-- What you will do --
Look below for the line containing "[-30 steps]" and the line containing "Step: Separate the", then set down both and every line between them exactly, without pictures.

-- Data provided --
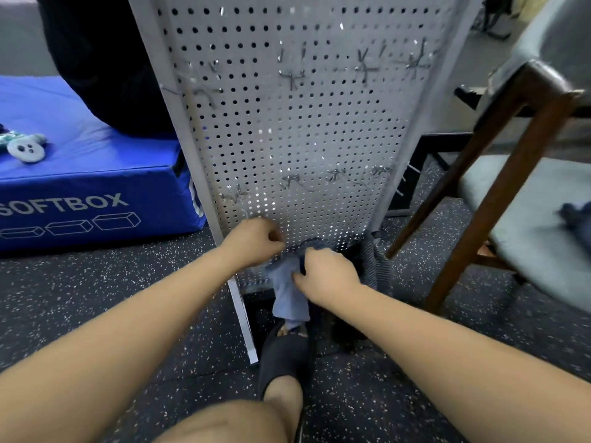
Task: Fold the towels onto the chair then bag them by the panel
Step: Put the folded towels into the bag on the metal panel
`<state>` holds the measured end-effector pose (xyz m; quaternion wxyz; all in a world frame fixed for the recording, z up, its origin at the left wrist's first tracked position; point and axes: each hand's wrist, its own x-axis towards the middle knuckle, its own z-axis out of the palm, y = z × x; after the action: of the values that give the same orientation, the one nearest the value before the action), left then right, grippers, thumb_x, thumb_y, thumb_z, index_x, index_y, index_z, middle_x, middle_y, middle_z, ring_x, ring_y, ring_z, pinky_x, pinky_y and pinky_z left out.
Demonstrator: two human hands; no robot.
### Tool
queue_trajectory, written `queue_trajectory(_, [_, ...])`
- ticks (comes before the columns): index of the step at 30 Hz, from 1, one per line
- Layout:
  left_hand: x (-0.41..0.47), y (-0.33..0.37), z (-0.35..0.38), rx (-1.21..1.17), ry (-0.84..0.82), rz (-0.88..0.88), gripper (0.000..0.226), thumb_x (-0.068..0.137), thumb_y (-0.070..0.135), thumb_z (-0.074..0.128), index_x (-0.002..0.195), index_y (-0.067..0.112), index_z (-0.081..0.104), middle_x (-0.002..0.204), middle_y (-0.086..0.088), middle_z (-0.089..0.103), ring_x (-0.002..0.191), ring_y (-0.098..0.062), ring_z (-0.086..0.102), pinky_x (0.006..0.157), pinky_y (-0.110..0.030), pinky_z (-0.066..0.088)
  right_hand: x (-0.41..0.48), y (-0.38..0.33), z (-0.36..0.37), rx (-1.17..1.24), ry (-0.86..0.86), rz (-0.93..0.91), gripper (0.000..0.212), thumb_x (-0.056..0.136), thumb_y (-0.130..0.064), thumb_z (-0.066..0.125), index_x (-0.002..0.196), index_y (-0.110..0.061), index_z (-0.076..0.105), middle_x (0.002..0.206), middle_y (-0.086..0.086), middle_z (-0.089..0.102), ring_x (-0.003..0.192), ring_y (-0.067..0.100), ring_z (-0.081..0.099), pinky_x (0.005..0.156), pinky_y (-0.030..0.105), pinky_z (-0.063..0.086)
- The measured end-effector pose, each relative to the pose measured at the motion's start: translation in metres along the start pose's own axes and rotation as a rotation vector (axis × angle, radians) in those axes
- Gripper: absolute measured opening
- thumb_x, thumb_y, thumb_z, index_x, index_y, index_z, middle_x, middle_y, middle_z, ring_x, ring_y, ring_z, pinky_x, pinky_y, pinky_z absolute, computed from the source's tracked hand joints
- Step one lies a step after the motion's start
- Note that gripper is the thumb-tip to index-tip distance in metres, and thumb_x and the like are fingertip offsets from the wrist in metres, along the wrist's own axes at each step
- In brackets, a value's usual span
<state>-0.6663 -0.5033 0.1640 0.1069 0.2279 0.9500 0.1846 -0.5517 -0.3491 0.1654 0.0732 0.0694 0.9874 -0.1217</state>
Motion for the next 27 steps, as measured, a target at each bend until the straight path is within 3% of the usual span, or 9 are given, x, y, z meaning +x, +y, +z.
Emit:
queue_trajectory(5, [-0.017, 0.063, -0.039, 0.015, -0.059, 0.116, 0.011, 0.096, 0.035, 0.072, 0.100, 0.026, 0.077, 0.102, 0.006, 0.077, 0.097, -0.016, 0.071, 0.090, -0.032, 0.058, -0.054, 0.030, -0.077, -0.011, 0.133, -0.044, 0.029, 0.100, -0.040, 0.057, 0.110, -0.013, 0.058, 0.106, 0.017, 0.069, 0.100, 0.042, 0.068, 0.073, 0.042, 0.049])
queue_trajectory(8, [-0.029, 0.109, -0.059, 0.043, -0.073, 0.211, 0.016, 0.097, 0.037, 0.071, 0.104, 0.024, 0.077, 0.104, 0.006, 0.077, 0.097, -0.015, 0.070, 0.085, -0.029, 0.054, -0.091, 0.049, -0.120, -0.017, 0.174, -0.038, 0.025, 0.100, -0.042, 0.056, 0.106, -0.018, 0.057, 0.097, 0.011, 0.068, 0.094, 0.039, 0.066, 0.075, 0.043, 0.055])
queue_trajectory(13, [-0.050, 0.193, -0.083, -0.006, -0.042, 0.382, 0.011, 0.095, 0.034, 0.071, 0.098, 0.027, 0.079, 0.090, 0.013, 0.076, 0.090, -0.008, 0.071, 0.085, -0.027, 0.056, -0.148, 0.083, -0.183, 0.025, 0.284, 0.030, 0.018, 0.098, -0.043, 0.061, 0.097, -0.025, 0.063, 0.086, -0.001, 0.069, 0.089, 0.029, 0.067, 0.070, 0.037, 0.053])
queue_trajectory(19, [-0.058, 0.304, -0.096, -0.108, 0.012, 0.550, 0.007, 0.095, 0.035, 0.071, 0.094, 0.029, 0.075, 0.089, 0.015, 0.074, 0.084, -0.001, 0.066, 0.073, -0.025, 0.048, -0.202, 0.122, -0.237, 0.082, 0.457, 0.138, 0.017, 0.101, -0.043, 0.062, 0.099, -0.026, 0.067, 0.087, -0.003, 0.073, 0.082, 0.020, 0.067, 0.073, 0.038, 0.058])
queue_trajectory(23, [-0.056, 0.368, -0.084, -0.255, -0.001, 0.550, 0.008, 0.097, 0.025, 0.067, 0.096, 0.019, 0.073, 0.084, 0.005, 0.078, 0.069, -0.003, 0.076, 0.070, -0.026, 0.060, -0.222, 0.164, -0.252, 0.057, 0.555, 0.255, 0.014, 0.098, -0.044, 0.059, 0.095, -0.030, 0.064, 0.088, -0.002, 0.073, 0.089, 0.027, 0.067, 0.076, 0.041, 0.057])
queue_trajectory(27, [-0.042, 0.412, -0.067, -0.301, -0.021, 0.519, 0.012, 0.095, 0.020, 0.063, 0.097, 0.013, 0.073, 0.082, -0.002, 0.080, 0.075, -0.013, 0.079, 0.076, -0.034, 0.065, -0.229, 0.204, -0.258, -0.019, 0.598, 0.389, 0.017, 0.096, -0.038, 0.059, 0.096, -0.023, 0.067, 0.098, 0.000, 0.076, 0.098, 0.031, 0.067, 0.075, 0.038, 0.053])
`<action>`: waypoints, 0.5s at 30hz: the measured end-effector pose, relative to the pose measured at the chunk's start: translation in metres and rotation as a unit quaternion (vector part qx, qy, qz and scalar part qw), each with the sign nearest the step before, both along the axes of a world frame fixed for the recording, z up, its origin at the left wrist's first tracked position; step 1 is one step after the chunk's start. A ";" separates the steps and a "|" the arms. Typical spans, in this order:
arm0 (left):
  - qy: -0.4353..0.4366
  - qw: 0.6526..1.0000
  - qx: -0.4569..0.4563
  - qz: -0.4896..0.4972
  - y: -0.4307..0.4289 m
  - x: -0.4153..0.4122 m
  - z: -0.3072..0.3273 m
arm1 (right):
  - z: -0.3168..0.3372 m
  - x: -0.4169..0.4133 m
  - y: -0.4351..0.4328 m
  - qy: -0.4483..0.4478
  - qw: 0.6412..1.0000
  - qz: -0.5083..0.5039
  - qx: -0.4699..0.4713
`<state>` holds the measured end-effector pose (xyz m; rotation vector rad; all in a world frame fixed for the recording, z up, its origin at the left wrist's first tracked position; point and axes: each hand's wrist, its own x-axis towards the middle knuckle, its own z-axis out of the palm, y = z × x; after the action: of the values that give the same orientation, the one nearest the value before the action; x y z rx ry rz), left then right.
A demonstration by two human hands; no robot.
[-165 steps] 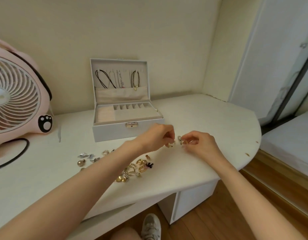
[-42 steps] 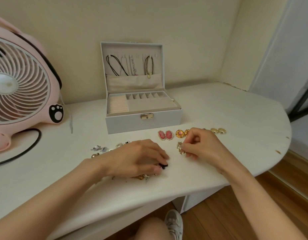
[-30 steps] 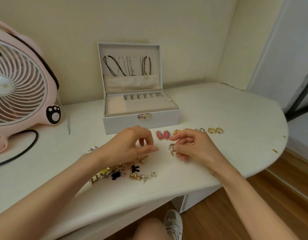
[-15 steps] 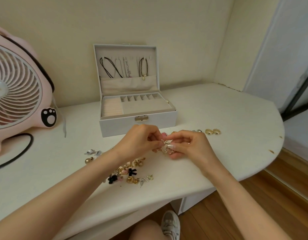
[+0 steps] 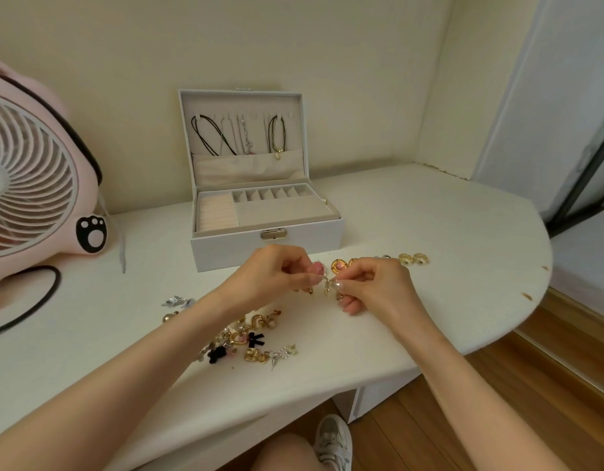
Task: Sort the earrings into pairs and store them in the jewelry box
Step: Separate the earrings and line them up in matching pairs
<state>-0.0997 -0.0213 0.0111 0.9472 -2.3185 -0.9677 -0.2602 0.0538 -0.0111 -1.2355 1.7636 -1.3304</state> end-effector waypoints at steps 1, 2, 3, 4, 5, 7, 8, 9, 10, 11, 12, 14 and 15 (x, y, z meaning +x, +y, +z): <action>-0.003 1.000 0.006 -0.006 -0.001 0.001 0.000 | 0.001 0.000 0.000 0.000 1.000 -0.009 -0.002; -0.004 1.000 0.011 -0.014 -0.001 0.002 0.000 | 0.001 0.001 -0.001 0.006 1.000 -0.017 -0.002; -0.002 1.000 0.016 -0.024 0.000 0.002 0.000 | 0.001 0.002 -0.002 0.015 1.000 -0.024 0.001; 0.003 0.999 0.018 -0.037 0.002 0.001 0.000 | 0.001 0.003 -0.004 0.027 0.999 -0.028 0.006; 0.009 0.999 0.011 -0.048 0.003 0.001 -0.001 | 0.000 0.005 -0.004 0.039 0.999 -0.028 0.014; 0.007 0.998 -0.016 -0.053 0.003 -0.001 -0.001 | -0.002 0.006 -0.005 0.060 0.997 -0.031 0.024; -0.001 0.998 -0.032 -0.045 0.003 -0.001 -0.001 | -0.003 0.006 -0.006 0.069 0.997 -0.037 0.023; -0.016 0.998 -0.046 -0.028 0.001 -0.001 -0.001 | -0.004 0.005 -0.006 0.081 0.996 -0.044 0.020; -0.036 0.998 -0.058 -0.009 0.001 -0.001 0.000 | -0.005 0.003 -0.006 0.100 0.994 -0.052 0.014; -0.062 0.996 -0.067 0.010 -0.002 -0.001 -0.001 | -0.006 0.002 -0.007 0.125 0.990 -0.056 0.008; -0.090 0.993 -0.074 0.027 -0.003 0.000 -0.002 | -0.007 0.000 -0.007 0.151 0.987 -0.059 0.006; -0.137 0.985 -0.089 0.056 -0.004 0.000 -0.005 | -0.007 -0.001 -0.007 0.190 0.980 -0.054 0.009; -0.155 0.981 -0.100 0.065 -0.004 -0.001 -0.007 | -0.008 0.000 -0.007 0.208 0.977 -0.048 0.009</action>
<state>-0.1003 -0.0254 0.0041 1.2170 -2.5082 -0.5522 -0.2601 0.0467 -0.0187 -1.5179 2.1393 -1.1628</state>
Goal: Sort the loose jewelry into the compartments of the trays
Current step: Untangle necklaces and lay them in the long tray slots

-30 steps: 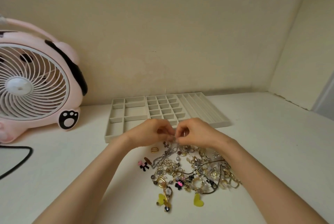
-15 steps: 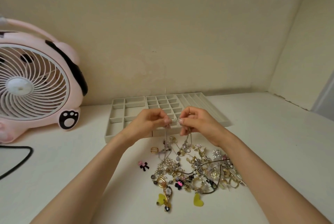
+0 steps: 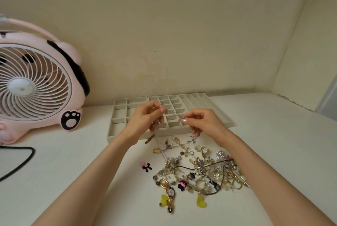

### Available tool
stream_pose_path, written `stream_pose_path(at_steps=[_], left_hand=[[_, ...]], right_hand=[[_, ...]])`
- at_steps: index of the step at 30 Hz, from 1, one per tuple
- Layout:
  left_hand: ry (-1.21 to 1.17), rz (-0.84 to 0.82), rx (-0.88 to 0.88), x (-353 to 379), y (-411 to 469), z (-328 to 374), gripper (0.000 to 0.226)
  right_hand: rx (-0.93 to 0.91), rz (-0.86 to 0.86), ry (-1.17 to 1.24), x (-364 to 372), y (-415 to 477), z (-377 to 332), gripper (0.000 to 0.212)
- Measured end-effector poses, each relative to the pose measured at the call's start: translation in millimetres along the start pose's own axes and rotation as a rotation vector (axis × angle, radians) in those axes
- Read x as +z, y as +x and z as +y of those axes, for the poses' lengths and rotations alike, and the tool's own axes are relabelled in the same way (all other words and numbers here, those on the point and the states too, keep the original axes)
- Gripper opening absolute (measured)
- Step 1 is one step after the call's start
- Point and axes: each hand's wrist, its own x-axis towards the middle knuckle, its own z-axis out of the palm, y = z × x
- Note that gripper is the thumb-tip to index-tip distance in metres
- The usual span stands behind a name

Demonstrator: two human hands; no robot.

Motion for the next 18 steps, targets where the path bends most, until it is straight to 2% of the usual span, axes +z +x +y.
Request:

-- Result below --
[-30 steps] 
[-15 steps] 
[+0 steps] 
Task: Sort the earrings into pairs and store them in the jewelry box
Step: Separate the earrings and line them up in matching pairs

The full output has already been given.